Goal of the exercise - Your response should be the complete listing, returned exactly as written.

Source material -

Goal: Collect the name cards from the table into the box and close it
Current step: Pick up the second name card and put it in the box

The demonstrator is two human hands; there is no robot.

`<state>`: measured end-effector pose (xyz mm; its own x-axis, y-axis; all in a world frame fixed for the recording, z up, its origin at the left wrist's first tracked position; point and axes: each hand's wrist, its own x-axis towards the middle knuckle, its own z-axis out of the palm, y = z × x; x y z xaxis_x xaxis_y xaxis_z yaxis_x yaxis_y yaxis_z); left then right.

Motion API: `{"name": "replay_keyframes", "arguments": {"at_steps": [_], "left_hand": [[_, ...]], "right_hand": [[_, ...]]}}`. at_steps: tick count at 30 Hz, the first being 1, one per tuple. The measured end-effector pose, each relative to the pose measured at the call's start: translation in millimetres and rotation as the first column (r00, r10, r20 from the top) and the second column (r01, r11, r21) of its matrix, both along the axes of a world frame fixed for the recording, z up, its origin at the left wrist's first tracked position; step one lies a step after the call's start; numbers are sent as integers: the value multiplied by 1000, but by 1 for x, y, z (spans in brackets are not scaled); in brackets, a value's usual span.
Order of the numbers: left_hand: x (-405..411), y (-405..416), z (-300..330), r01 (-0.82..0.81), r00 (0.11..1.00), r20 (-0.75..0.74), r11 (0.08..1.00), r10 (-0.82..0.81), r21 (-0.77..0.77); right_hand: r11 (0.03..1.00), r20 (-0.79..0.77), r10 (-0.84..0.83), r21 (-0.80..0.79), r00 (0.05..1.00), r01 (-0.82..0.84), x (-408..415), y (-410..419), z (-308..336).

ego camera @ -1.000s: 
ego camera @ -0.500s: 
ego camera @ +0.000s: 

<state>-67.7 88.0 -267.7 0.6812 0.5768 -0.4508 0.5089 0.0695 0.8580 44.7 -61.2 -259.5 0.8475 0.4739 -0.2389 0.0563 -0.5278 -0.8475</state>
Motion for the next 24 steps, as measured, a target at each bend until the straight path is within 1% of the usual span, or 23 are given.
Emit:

Completed exercise -
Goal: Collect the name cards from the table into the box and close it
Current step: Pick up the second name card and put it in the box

The demonstrator is two human hands; there is no robot.

`<state>`: measured end-effector pose (xyz mm; its own x-axis, y-axis; all in a world frame fixed for the recording, z up, its origin at the left wrist's first tracked position; point and axes: each hand's wrist, its own x-axis towards the middle knuckle, its own z-axis out of the palm, y = z × x; x y z xaxis_x xaxis_y xaxis_z yaxis_x yaxis_y yaxis_z); left then right.

Motion API: `{"name": "replay_keyframes", "arguments": {"at_steps": [_], "left_hand": [[_, ...]], "right_hand": [[_, ...]]}}`. at_steps: tick count at 30 Hz, the first being 1, one per tuple. The measured end-effector pose, each relative to the pose measured at the call's start: translation in millimetres and rotation as the first column (r00, r10, r20 from the top) and the second column (r01, r11, r21) of its matrix, both along the axes of a world frame fixed for the recording, z up, its origin at the left wrist's first tracked position; step one lies a step after the call's start; numbers are sent as integers: the value multiplied by 1000, but by 1 for x, y, z (spans in brackets are not scaled); in brackets, a value's usual span.
Order of the numbers: left_hand: x (-405..411), y (-405..416), z (-300..330), r01 (-0.82..0.81), r00 (0.11..1.00), r20 (-0.75..0.74), r11 (0.08..1.00), r10 (-0.82..0.81), r21 (-0.77..0.77); right_hand: r11 (0.03..1.00), r20 (-0.79..0.77), r10 (-0.84..0.83), r21 (-0.80..0.79), r00 (0.05..1.00), r01 (-0.82..0.84), x (-408..415), y (-410..419), z (-308..336).

ego camera @ -1.000s: 
ego camera @ -0.500s: 
ego camera @ +0.000s: 

<state>-67.7 88.0 -267.7 0.6812 0.5768 -0.4508 0.5089 0.0695 0.8580 44.7 -61.2 -259.5 0.8475 0.4739 -0.2389 0.0563 -0.5278 -0.8475</state>
Motion for the next 24 steps, as measured, a target at each bend until the straight path is within 1% of the usual span, or 23 are given.
Emit:

The output is finished, and nothing else is needed.